1
votes

I'm executing a Windows command and need to parse the results output, and compare part of the text with a string previously stored in java code.

But apparently the charset mismatch prevents the equals to return true.

Thats my code:

    ProcessBuilder pb = new ProcessBuilder();
    pb.command("systeminfo");
    Process shell = pb.start();
    InputStream shellIn = shell.getInputStream();


    InputStreamReader reader = new InputStreamReader(shellIn, "Cp1252");
    BufferedReader br = new BufferedReader(reader);

    String sCurrentLine;
    while((sCurrentLine = br.readLine()) != null) {

        // ... omitting parse of sCurrentLine for brevity
        System.out.println("DOS String:" + sCurrentLine);
        System.out.println("JAVA String: "+ Versão");
        System.out.println("Versão".equals(sCurrentLine));
    }

And my output will be: (Commandline window):

    Windows String: Versão
    JAVA String: VersÒo
    false

To a text file:

    Windows String: VersÒo
    JAVA String: Versão
    false

I've found a couple of similar issues here in stackoverflow but none of the anwsers worked for me.

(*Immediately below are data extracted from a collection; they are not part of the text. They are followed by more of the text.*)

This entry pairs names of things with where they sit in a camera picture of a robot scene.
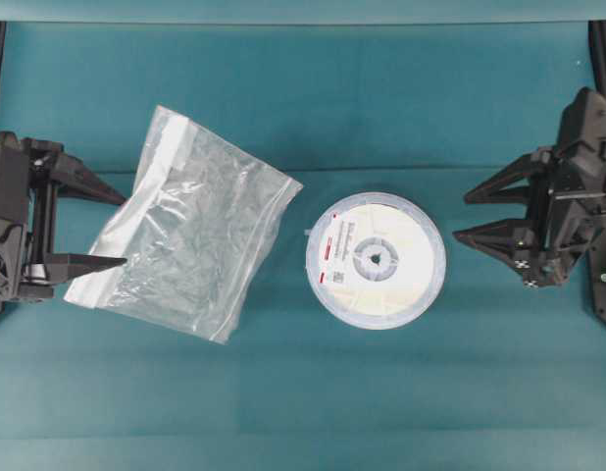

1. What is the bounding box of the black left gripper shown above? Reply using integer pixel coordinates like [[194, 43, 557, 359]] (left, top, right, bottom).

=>
[[0, 131, 126, 302]]

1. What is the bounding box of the clear zip bag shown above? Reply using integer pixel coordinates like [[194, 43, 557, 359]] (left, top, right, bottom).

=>
[[65, 107, 301, 343]]

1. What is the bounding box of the black metal frame rail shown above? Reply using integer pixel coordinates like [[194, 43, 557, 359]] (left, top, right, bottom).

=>
[[588, 20, 606, 98]]

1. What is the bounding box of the white component reel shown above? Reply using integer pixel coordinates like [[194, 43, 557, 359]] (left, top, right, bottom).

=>
[[306, 192, 447, 330]]

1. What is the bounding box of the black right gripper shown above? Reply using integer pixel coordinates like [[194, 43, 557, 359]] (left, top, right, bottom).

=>
[[453, 87, 606, 288]]

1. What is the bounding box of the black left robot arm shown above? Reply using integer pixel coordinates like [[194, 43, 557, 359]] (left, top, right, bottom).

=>
[[0, 131, 126, 314]]

converting String from Windows charset to UTF 8 in Java

Converting from Windows 1252 to UTF8 in Java: null characters with CharsetDecoder/Encoder

How to parse a string that is in a different encoding from java

Setting the default Java character encoding?

How to Find the Default Charset/Encoding in Java?

1
How is your Java source code file coded? UTF8? Windows Ansi/CP1252?FrankPl
According to stackoverflow.com/questions/1259084/…, you can use chcp to show the codepage that a console window is using, And that is not something like 1252, but 850 (an old DOS code page) on my computer. Maybe you should use that in your InputStreamReader.FrankPl
@Holger, this error is due other user edition, anyway, this details doesn't matter.Heitor
@FrankPl this solved the issue. Thanks a lot ! Now, how do we 'convert' a comment in a answer ?Heitor
I added the content as an answer.FrankPl

1 Answers

1
votes

The command line in most cases does not use a standard Windows code page, but an old DOS one. According to What encoding/code page is cmd.exe using?, you can find out which using the command chcp on the command line to find out which it uses in your environment. On my computer, this command shows 850. Thus, I would assume this is the codepage which is used, and hence you should use that in your call to new InputStreamReader.

I am not sure, however, if this applies to all versions of Windows in all locales. Actually, I never used a Japanese, Arabic, Chinese, or Korean Windows.